Fig. 2

Fig. 2 The arrhythmia phenotype in grime is caused by mutation of the tmem161b gene. (A) Positional cloning of grime by whole-genome sequencing mapping shows homozygosity on chromosome 5, and bioinformatic prediction identified a truncating mutation in transmembrane protein 161b, within the linked region (pink arrow). (B) Protein schematic of wild-type Tmem161b (above) and mutant alleles (below).

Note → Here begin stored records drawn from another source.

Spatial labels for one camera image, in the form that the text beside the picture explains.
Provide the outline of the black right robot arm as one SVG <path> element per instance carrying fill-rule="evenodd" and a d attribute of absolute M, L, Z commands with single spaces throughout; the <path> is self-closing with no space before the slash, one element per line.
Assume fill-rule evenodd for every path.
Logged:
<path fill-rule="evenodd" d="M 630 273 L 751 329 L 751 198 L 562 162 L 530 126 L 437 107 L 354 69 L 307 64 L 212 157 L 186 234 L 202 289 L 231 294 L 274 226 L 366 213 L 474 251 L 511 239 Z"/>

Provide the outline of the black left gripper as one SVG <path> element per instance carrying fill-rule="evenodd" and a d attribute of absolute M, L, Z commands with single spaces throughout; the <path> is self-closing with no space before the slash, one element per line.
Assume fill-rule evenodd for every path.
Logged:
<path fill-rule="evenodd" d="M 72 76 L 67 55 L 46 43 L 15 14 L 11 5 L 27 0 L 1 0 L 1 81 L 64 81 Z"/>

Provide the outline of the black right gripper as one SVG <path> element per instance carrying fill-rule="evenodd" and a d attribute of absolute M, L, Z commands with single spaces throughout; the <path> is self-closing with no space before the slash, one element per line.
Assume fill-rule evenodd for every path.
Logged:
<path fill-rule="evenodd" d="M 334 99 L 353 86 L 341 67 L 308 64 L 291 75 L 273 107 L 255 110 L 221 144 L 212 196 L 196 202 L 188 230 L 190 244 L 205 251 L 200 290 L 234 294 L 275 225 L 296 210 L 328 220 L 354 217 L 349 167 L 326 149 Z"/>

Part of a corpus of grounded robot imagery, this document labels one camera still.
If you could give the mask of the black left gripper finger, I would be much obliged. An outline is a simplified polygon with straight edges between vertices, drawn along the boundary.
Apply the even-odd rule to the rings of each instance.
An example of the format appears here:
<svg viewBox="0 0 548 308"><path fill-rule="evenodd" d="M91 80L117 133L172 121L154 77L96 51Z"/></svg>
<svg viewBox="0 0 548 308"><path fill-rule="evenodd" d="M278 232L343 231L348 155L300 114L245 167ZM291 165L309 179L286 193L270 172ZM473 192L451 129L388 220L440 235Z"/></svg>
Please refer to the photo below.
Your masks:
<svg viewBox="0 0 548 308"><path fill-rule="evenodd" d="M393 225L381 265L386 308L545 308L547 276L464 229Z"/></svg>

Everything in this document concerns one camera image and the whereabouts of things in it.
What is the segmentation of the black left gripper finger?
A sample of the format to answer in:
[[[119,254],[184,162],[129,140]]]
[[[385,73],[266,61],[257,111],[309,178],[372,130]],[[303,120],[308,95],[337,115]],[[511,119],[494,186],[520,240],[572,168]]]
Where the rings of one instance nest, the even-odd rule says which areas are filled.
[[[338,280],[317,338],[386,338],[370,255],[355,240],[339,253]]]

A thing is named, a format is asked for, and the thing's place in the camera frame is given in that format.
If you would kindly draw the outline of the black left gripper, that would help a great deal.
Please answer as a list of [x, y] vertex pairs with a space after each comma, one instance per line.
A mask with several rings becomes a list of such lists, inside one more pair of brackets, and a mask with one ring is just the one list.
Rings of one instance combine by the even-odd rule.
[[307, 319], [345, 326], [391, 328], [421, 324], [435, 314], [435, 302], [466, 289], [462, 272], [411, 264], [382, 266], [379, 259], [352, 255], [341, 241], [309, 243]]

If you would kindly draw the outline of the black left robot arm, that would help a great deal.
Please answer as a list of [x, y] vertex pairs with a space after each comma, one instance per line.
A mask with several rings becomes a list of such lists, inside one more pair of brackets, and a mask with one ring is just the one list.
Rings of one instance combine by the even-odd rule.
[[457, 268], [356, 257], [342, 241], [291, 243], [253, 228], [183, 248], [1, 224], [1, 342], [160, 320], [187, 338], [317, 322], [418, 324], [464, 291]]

The location of the grime/uq4ks mutation (C466*) and the CRISPR-Cas9-generated uq5ks allele (C466Ifs18*) is indicated. (C) Sequencing reads from wild-type, heterozygous, and homozygous tmem161b^uq4ks animals. (D) Experimental setup of complementation assay using a grime/uq4ks carrier and CRISPR-Cas9-generated uq5ks allele. (E) Quantification of progeny from complementation assays show that tmem161b heterozygosity fails to complement grime. Compound heterozygotes (uq4ks/uq5ks) have a reduced heart rate compared with siblings at 2 dpf, confirming that mutation of tmem161b is causative of the cardiac arrhythmia phenotype. n = 37 siblings, 10 compound heterozygotes; ****P < 0.0001.